Sehen Sie eine reelle Chance
auf einen Wandel?

Ebadi:
Nun, ich hoffe zumindest,
dass die Proteste nicht abebben und sich zu einer breiten Bewegung
entwickeln werden. In einer Sache bin ich mir sicher: Eine
Veränderung des politischen Systems muss von den Menschen im Iran
selbst angestoßen werden muss – auf demokratischem Weg.

ZEIT
ONLINE: Wie
stellen Sie sich das vor?

Ebadi:
Ich habe im vergangenen Jahr eine Erklärung veröffentlicht, in der
ich mich klar und deutlich für ein Verfassungsreferendum unter der
Schirmherrschaft der Vereinten Nationen ausgesprochen habe. Eine
solche Abstimmung wünschen sich mittlerweile viele Menschen im Iran. Das
Wichtigste ist, dass die Proteste friedlich bleiben und dass es zu keinem Blutvergießen kommt. 

ZEIT
ONLINE:
Bemerkenswert
ist, dass Frauen bei den Protesten eine aktive Rolle spielen.
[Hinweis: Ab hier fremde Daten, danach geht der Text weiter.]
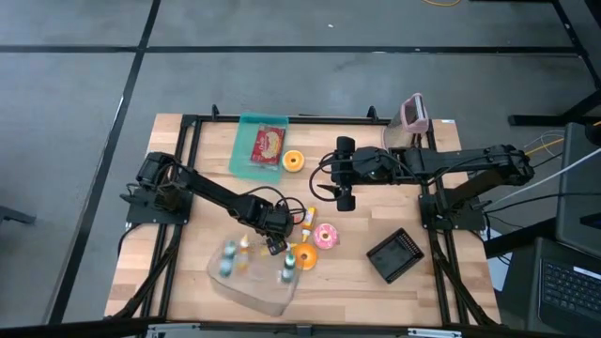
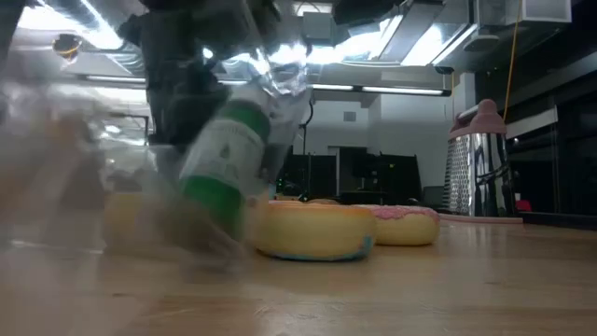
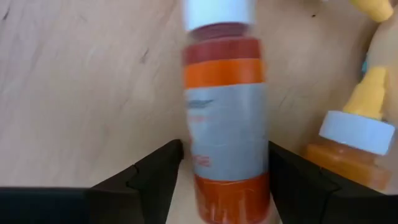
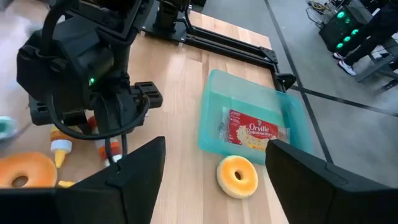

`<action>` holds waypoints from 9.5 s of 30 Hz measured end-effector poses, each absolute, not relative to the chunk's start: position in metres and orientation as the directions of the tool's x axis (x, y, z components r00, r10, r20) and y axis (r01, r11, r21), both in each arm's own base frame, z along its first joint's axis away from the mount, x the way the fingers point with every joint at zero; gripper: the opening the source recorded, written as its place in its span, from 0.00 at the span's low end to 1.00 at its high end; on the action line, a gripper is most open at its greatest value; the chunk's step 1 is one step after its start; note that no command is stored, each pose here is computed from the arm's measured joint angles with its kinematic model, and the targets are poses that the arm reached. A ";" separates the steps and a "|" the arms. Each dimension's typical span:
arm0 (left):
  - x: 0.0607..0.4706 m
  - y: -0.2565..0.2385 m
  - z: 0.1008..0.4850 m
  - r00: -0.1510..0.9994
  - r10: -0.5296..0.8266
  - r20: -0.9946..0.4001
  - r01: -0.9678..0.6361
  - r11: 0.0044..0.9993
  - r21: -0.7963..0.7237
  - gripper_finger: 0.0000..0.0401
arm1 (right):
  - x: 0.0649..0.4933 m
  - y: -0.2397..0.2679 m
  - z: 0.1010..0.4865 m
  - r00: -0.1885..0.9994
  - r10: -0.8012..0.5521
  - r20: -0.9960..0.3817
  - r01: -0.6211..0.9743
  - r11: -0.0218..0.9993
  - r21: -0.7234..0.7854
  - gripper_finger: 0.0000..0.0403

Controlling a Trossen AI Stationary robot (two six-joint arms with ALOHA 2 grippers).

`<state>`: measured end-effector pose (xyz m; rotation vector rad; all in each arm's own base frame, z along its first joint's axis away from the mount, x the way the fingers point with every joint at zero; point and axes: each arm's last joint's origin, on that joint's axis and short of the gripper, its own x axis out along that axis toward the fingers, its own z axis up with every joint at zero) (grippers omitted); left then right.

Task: Pick & Place Food Item
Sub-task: Put the orange food coloring bottle into the transparent bin

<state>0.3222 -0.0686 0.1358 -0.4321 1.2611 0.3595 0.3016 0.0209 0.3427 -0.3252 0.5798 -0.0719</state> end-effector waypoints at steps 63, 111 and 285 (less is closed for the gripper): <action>0.283 -0.118 0.316 0.636 0.440 -0.634 -0.390 0.892 0.227 0.35 | 0.311 0.022 0.368 0.949 -0.144 -0.282 0.023 0.920 -0.391 0.68; 0.250 -0.138 0.356 0.775 0.489 -0.400 -0.367 0.864 0.344 0.35 | 0.358 0.049 0.363 0.963 0.226 -0.149 -0.256 0.940 -0.227 0.63; 0.287 -0.081 0.345 0.743 0.226 -0.630 -0.100 0.968 0.230 0.48 | 0.380 0.029 0.306 0.631 0.180 -0.755 -0.294 0.956 -0.018 0.28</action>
Sie
lassen sich ohne Kopftuch fotografieren, tanzen auf der Straße –
Bilder, die sich rasant im Netz verbreiteten. Sind iranische
Frauen selbstbewusster geworden?

Ebadi:
Nein, so sehe ich das nicht.
Iranische Frauen waren schon
immer selbstbewusst, sie haben
sich seit dem ersten Tag gegen das Regime aufgelehnt. Sie
sind ja auch von besonders harten Einschränkungen betroffen: Das
Leben einer Frau ist nur halb so viel wert wie das eines Mannes, die
Zeugenaussage einer Frau gilt nur halb so viel wie die eines Mannes,
die Tochter erbt nur halb so viel wie der Sohn …
und das sind nur wenige
Beispiele. Für die
westliche Welt sind diese Frauen sichtbarer geworden. Soziale
Medien wie Instagram
und Twitter spielen dabei eine entscheidende Rolle. Vereinzelte
Proteste wurden zu Massendemonstrationen auf der Straße, Menschen
können sich spontan vernetzen, um gegen Diskriminierung zu
protestieren. Den
Iranerinnen öffnet sich eine Tür zu einer Welt, die ihnen sonst
verschlossen geblieben wäre – und die Welt blickt auf die Iranerinnen.